Elle a pour objectif d’articuler précisément l’activité de l’entreprise.
Avec le travail de classification, vous adaptez et organisez efficacement le contenu de manière à :

  • ouvrir la base des contributeurs internes
  • faciliter la création d’une navigation de qualité
  • contextualiser l’information de manière logique en masquant aux internautes la complexité technique des bases de données et des systèmes de fichiers.

Comment faire pour que la classification reflète l’activité de l’entreprise mais aussi les besoins des utilisateurs ? 

Voici quelques astuces :

Il est utile d’impliquer votre audience dans la classification en l’interrogeant sur ce qu’elle souhaite comme premier niveau de classement. Evitez le jargon, et les mots trop longs et complexes. Il est nécessaire de rester dans des niveaux de classification raisonnables, idéalement de 3 à 5 au maximum. Baisser le nombre de clics pour accéder au contenu : les pages d’accueil sont ainsi plus chargées mais elles offrent l’avantage d’un accès rapide à l’information.

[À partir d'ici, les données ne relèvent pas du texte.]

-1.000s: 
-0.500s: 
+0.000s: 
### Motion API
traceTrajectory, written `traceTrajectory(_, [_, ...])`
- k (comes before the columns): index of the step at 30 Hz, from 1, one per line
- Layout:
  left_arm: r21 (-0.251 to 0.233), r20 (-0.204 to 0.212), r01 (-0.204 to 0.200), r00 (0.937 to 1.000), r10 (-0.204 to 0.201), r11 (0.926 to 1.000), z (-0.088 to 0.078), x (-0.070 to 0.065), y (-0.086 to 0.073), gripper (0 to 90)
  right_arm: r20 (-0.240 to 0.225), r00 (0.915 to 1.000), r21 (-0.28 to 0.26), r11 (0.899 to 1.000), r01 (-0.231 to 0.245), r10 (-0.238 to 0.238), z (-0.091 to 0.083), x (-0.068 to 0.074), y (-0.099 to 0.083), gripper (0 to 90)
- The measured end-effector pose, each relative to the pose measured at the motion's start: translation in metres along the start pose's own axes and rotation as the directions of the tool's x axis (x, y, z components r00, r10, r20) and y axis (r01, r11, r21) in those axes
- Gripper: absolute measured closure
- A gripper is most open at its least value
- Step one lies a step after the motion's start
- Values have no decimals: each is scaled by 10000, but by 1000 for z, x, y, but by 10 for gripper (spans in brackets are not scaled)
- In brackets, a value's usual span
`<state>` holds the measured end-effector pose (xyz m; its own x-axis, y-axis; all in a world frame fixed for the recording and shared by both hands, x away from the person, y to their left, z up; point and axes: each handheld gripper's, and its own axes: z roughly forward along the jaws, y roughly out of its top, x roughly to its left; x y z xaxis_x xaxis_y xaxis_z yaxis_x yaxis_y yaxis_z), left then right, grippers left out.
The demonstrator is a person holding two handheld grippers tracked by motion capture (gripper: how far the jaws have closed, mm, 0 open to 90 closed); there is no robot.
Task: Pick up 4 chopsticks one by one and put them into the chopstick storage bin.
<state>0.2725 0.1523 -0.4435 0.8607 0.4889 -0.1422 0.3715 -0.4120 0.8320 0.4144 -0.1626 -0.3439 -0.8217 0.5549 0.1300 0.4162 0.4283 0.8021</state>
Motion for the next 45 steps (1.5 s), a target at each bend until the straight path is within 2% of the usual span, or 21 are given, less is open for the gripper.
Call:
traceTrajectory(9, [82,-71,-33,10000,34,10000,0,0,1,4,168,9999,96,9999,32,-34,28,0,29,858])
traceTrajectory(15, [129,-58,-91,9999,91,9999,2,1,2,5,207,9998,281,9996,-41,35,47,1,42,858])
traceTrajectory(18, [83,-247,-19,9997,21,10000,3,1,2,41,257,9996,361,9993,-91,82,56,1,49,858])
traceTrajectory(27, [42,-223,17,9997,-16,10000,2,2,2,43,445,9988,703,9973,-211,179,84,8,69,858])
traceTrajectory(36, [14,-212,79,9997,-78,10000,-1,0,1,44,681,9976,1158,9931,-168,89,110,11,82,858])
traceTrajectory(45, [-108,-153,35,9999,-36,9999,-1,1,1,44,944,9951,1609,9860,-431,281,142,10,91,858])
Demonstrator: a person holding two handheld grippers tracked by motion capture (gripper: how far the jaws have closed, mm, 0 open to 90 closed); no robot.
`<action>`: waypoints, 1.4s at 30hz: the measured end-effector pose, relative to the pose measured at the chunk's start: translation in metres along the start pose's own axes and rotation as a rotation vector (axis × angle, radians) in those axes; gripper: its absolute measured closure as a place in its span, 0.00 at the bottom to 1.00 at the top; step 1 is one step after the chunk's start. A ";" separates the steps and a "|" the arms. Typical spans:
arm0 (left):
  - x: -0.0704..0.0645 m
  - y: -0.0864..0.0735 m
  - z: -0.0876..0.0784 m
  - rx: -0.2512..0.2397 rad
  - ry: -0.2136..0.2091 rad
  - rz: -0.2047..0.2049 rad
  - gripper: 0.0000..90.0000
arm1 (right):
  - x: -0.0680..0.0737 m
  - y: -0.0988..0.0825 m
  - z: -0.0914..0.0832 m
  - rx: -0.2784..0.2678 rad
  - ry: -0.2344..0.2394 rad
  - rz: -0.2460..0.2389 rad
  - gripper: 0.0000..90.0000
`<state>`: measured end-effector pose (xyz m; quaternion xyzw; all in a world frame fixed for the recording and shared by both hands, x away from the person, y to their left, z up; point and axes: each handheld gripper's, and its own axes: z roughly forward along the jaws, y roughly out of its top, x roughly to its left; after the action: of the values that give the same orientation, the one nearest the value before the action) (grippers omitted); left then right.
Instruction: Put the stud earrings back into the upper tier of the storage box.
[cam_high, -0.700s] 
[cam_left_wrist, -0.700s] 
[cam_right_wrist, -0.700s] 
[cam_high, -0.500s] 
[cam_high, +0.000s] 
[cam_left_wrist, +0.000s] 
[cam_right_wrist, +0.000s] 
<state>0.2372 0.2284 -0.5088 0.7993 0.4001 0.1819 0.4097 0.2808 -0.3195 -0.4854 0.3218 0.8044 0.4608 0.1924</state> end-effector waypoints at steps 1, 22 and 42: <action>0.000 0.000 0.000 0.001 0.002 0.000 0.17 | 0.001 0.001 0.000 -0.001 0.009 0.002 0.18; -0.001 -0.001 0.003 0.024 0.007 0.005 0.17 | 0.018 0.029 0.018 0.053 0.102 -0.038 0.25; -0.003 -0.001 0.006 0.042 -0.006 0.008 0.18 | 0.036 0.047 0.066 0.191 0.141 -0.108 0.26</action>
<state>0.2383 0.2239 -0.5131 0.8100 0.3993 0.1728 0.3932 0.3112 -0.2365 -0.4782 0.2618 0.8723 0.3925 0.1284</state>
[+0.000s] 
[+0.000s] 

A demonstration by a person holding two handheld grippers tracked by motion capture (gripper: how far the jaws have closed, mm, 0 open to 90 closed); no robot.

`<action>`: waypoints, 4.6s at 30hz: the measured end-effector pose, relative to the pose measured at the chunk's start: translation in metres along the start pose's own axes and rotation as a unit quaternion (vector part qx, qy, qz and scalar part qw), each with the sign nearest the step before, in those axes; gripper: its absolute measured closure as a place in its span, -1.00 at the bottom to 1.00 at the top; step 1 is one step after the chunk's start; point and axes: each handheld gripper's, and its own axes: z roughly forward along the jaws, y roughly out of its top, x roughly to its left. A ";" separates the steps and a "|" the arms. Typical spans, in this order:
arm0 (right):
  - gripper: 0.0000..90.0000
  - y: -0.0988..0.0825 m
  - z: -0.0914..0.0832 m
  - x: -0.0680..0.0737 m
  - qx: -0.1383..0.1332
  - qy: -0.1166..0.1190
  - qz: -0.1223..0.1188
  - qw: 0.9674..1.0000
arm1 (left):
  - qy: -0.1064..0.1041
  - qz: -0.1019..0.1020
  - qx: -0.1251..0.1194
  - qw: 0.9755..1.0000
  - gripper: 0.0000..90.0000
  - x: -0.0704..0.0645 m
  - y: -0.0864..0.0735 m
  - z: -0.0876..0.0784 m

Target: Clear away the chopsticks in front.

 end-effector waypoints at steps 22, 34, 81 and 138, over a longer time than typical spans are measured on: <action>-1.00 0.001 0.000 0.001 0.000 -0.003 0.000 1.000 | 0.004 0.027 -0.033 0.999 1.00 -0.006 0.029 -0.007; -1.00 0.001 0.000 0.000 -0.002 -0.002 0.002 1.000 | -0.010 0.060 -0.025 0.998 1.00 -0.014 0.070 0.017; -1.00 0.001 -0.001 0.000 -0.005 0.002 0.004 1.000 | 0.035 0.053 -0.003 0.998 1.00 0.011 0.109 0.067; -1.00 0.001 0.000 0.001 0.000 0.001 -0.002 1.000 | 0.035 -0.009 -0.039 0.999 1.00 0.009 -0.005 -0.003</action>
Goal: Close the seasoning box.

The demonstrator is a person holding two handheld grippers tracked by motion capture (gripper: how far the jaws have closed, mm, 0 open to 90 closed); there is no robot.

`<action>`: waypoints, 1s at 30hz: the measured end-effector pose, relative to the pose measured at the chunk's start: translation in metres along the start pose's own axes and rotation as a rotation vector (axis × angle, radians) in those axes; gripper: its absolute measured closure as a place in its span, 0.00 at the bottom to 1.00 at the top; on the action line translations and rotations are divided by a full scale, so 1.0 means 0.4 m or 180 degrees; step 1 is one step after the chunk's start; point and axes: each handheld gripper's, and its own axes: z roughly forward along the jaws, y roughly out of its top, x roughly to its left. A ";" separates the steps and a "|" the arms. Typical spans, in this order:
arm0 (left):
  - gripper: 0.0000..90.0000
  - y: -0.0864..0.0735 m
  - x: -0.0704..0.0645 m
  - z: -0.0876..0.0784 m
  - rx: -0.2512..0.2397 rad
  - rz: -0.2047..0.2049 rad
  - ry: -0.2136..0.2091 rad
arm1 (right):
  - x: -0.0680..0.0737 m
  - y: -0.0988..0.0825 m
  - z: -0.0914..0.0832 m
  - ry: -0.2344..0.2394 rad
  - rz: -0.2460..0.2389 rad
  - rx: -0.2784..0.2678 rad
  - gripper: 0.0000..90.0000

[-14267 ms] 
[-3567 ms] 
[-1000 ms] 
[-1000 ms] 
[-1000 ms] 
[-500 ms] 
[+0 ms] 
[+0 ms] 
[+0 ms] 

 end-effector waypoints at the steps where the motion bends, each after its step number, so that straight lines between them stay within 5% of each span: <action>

Trop de documents dans une catégorie diminuent l’efficacité du classement et de la recherche. Au-delà de 40, subdivisez cette dernière. En premier niveau, il est préférable de limiter entre 10 et 15 le nombre de catégories. L’élaboration d’un système de classification balance entre logique et intuitivité. Nous sommes à la limite des problématiques de navigation.

Le nombre et la qualité des contributeurs, le plan de classement, le « template » des méta données ainsi que la modélisation des flux de création et de validation des contenus (workflow) détermineront en partie le choix de la plateforme de gestion automatisée des contenus.